When Kane Lamberson was born, he was given 12 to 36 hours to live.

That was four years ago.

“He was the biggest baby weighing the most at six pounds but the sickest,” said his mother, Liz Lamberson. “He wasn’t breathing on his own initially, he was very pale and had what the doctors in the NICU called blueberry muffin rash – blue dots all over his body. His liver and spleen were enlarged and his bilirubin kept spiking.”
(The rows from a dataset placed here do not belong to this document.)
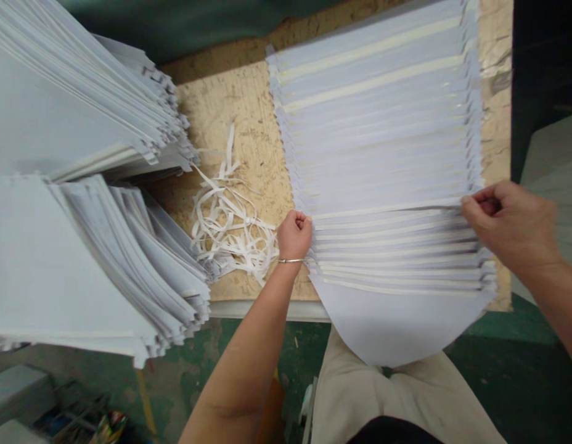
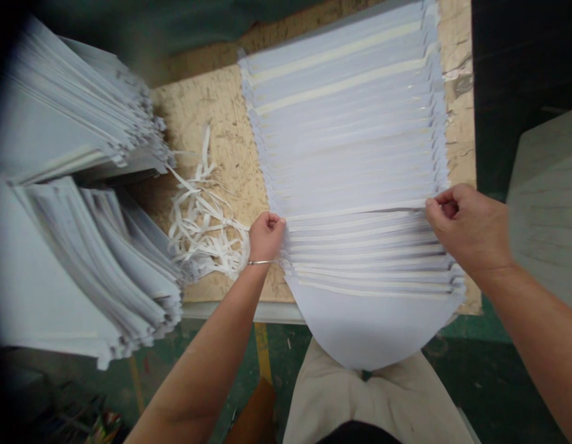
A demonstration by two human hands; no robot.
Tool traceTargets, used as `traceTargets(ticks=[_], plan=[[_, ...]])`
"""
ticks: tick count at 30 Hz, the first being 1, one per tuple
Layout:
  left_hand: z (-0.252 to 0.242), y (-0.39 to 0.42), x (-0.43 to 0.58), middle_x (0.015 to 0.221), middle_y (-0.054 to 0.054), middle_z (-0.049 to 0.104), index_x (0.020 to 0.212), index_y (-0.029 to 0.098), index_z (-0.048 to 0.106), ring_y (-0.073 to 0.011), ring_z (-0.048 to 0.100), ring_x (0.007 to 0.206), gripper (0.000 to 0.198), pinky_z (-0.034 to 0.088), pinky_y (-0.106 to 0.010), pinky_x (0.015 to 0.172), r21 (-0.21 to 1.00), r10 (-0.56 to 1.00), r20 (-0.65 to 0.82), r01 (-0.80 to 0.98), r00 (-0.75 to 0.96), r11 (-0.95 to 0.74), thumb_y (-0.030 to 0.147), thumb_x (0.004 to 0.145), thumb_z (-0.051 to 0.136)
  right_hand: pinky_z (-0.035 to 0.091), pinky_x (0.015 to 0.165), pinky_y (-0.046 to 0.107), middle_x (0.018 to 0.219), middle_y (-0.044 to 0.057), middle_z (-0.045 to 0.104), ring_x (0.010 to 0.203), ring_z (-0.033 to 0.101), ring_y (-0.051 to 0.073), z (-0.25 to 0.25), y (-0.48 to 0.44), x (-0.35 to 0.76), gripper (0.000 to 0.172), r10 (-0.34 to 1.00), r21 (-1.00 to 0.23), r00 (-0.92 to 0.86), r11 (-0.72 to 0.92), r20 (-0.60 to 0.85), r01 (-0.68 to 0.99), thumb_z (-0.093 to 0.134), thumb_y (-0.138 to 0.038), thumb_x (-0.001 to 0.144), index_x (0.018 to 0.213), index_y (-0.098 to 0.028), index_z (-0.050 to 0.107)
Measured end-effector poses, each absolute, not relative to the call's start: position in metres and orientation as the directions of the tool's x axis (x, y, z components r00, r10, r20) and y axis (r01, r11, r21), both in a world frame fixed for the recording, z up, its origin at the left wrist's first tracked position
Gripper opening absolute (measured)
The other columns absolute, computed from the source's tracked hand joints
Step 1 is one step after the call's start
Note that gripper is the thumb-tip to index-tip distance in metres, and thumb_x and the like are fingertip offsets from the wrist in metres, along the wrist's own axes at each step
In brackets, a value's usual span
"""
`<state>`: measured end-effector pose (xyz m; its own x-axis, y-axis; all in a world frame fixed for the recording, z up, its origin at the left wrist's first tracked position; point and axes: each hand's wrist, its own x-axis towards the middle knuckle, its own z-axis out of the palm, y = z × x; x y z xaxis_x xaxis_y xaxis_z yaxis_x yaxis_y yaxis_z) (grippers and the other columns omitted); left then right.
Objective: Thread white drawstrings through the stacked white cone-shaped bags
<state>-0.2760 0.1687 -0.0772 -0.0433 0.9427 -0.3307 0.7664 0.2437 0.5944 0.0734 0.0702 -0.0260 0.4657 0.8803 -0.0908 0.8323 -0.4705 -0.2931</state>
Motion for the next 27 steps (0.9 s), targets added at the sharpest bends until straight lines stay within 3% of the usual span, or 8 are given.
traceTargets(ticks=[16,21,24,27], plan=[[-0.083,0.168,-0.277,0.06,0.004,0.054,0.072,0.021,0.056,-0.0127,0.051,0.058,0.009,0.037,-0.024,0.06,0.6,0.945,-0.323,0.761,-0.051,0.247,0.029,0.076,0.058,0.033,0.06,0.024,0.069,0.001,0.061,0.063,0.054,0.013,-0.037,0.076,0.074,0.02,0.871,-0.272,0.461,-0.492,-0.171,0.827,0.061,-0.039,0.083,0.082,-0.019,0.059],[-0.077,0.168,-0.278,0.061,0.004,0.054,0.075,0.021,0.055,-0.0137,0.053,0.06,0.009,0.04,-0.025,0.063,0.555,0.943,-0.331,0.799,-0.043,0.231,0.029,0.078,0.058,0.028,0.056,0.027,0.075,0.001,0.062,0.062,0.051,0.015,-0.038,0.073,0.076,0.024,0.884,-0.092,0.437,-0.455,-0.163,0.886,0.058,-0.045,0.085,0.083,-0.021,0.06],[-0.067,0.162,-0.277,0.073,-0.001,0.058,0.085,0.02,0.056,-0.0172,0.057,0.072,0.009,0.045,-0.029,0.072,0.496,0.972,-0.236,0.861,0.01,0.112,0.029,0.083,0.057,0.032,0.061,0.031,0.086,0.007,0.063,0.076,0.055,0.021,-0.033,0.071,0.071,0.028,0.935,0.032,0.353,-0.352,-0.041,0.935,0.055,-0.046,0.089,0.086,-0.019,0.062],[-0.055,0.148,-0.266,0.103,-0.012,0.06,0.103,0.018,0.06,-0.0233,0.056,0.102,0.019,0.044,-0.038,0.091,0.439,0.971,-0.05,0.878,0.234,-0.189,0.024,0.089,0.049,0.039,0.082,0.035,0.097,0.012,0.062,0.097,0.054,0.026,-0.027,0.069,0.048,0.031,0.995,-0.042,0.094,-0.092,0.029,0.995,0.048,-0.04,0.095,0.102,-0.017,0.067]])
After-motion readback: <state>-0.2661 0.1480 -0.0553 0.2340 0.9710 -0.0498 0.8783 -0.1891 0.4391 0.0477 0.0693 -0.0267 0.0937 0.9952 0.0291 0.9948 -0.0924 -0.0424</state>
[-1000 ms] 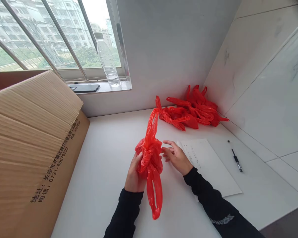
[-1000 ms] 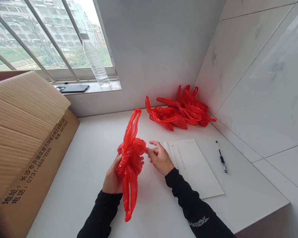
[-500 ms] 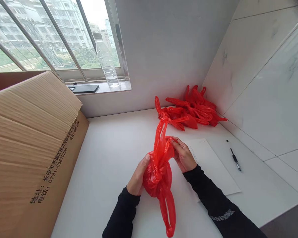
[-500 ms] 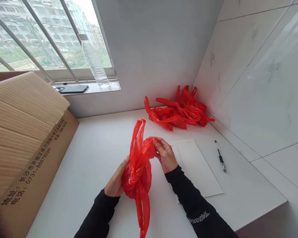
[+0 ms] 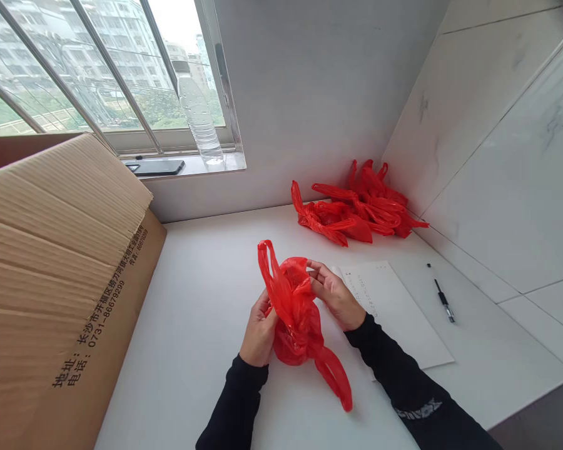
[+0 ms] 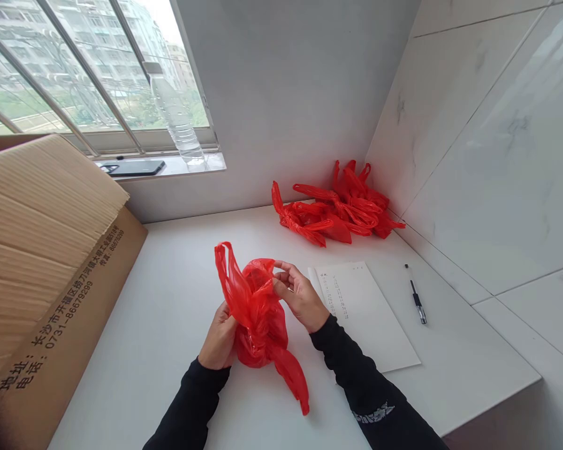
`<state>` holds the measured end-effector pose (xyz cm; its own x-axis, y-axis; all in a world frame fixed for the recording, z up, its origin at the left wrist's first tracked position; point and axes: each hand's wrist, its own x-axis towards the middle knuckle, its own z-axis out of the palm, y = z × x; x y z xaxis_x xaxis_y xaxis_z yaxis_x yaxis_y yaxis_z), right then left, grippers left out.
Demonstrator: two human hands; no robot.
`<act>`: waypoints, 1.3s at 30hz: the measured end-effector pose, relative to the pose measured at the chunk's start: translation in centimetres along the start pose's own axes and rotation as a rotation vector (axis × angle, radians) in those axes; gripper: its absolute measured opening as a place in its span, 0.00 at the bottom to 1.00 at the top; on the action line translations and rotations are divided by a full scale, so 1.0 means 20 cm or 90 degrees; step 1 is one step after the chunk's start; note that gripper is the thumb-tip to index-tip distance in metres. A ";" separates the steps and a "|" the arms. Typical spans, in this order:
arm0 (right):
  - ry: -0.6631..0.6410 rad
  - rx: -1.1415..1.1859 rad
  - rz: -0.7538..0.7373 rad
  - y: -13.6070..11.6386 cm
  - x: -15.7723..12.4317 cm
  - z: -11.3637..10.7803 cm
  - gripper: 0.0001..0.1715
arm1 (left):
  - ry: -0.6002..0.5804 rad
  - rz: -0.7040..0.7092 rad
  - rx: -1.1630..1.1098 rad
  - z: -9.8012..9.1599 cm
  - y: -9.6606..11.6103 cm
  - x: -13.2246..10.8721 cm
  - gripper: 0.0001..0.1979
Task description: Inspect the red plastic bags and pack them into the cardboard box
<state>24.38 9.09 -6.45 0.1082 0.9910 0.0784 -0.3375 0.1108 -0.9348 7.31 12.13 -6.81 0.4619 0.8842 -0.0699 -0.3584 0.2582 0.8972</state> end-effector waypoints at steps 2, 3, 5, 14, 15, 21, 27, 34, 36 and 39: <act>-0.010 -0.016 -0.005 0.01 0.00 0.00 0.23 | -0.004 -0.003 0.015 0.01 0.02 -0.01 0.11; -0.009 -0.019 -0.011 0.01 0.00 0.00 0.21 | -0.020 -0.011 0.025 0.02 0.03 -0.01 0.13; -0.003 -0.023 -0.024 0.01 0.00 0.00 0.18 | -0.054 -0.025 0.051 0.04 0.04 -0.02 0.19; -0.036 -0.075 -0.027 -0.03 -0.03 0.03 0.34 | 0.055 0.023 0.093 0.04 0.04 0.00 0.19; -0.045 -0.093 -0.035 -0.02 -0.03 0.03 0.35 | 0.062 0.023 0.109 0.03 0.04 0.00 0.19; 0.024 -0.081 -0.052 0.02 -0.01 0.03 0.10 | 0.070 0.018 0.109 0.02 0.03 0.00 0.16; -0.019 -0.071 -0.051 0.01 -0.02 0.04 0.13 | 0.084 0.009 0.042 0.01 0.03 0.01 0.16; -0.039 -0.072 -0.048 0.01 -0.02 0.04 0.10 | 0.050 0.027 0.037 0.01 0.03 0.00 0.18; -0.033 -0.074 -0.056 0.02 -0.02 0.04 0.09 | 0.067 0.030 0.021 0.00 0.02 0.01 0.14; -0.017 -0.098 -0.067 0.02 -0.02 0.04 0.11 | 0.102 0.033 -0.024 0.00 0.01 0.02 0.15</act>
<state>23.41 8.89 -6.62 0.1095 0.9764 0.1863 -0.1790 0.2037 -0.9625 7.45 12.47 -6.70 0.3083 0.9465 -0.0948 -0.4105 0.2223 0.8844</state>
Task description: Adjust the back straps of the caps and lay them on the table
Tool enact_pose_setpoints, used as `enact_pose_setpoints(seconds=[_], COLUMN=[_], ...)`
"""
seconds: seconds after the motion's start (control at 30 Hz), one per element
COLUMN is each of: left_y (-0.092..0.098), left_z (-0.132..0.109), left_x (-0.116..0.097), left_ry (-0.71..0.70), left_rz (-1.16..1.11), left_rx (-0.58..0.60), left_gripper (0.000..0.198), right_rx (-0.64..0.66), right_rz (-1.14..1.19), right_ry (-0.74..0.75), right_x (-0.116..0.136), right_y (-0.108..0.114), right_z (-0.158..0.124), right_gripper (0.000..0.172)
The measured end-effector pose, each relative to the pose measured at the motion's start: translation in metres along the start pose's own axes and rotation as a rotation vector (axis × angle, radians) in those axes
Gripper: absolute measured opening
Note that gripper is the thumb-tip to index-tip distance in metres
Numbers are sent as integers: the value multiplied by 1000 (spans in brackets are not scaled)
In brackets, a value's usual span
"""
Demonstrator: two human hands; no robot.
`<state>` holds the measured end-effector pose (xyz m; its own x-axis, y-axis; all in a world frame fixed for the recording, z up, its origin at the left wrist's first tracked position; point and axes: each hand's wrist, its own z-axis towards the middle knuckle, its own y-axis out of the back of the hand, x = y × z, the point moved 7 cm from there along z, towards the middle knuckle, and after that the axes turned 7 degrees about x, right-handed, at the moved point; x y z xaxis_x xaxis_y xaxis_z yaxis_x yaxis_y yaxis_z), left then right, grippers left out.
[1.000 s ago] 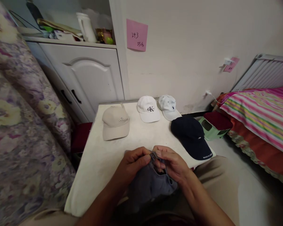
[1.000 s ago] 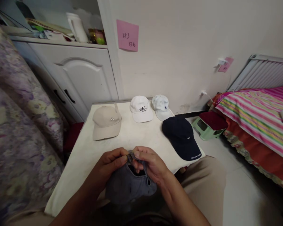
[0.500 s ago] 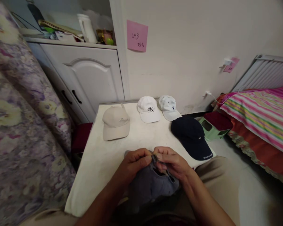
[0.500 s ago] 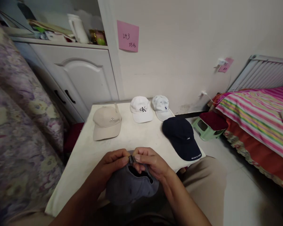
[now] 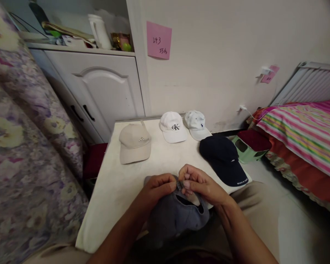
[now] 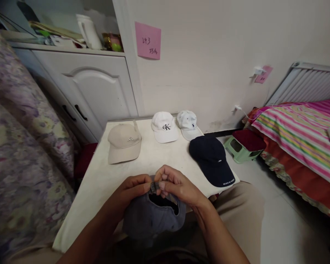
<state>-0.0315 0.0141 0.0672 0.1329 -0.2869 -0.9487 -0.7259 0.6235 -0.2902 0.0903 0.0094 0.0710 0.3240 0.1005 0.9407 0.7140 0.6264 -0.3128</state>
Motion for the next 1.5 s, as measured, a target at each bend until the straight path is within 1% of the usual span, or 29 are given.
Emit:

It wasn’t until Kane was 18 months old that he was finally diagnosed with Congenital Dyserythropoietic Anemia Type I – or severe anemia. It’s a genetic blood disease that causes many problems – including a buildup of iron – which can lead to a number of life-threatening conditions such as congestive heart failure, diabetes and chronic liver disease.

In order to survive and thrive, Kane receives blood transfusions every six weeks at Peyton Manning Children’s Hospital.

“He is really good at training his body – he can adjust to when his blood count is low,” Liz Lamberson said. “Right after he gets a transfusion and we get home he is a ball of energy, like a normal 4-year-old should be. It is awesome to see that. When his count gets low he is laying down a lot, very relaxed and not too active. But, after it’s all ‘Let’s go play, I have the energy, let’s do it.’”

But the continued need for blood means a continued need for donors. From the time the family found out Kane – who is O+ – needed the transfusions to live, they have helped organize blood drives, first in their former home state of Missouri and now in Indiana.

“We did one or two there and when we moved here it kind of got put on the back burner because we were trying to find the right doctor for him and the right path to go down,” Liz Lamberson said. “Then I met Jen (Barrett) at the Blood Center and we had a drive.”

Now the family is again teaming up with the Blood Center for a second blood drive from 8 a.m. to 2 p.m. April 26 at the Carmel and Fishers Blood Centers.

“There isn’t a substitute for blood, and blood is life – that is our motto and that is our mission,” Barrett, a donor specialist, said. “We need to keep a strong, healthy supply of blood at all times, for Kane and for those going through hospital emergencies, chemo – all sorts of trauma. There always has to be healthy supply of blood walking through the doors and going to mobiles. We are very proud to be part of this drive. Kane is just one example of why we do what we do.”

It’s something that means the world to the Lamberson family.

“The donations won’t go directly to him but there are other kids who need blood to live just like Kane does so this helps so there isn’t a blood shortage so a child doesn’t have to go without blood if they need it,” Liz said. “If there ever is a time where people didn’t donate blood our child could possibly die from that and I never want to have to think about that happening or put any other parent through that.”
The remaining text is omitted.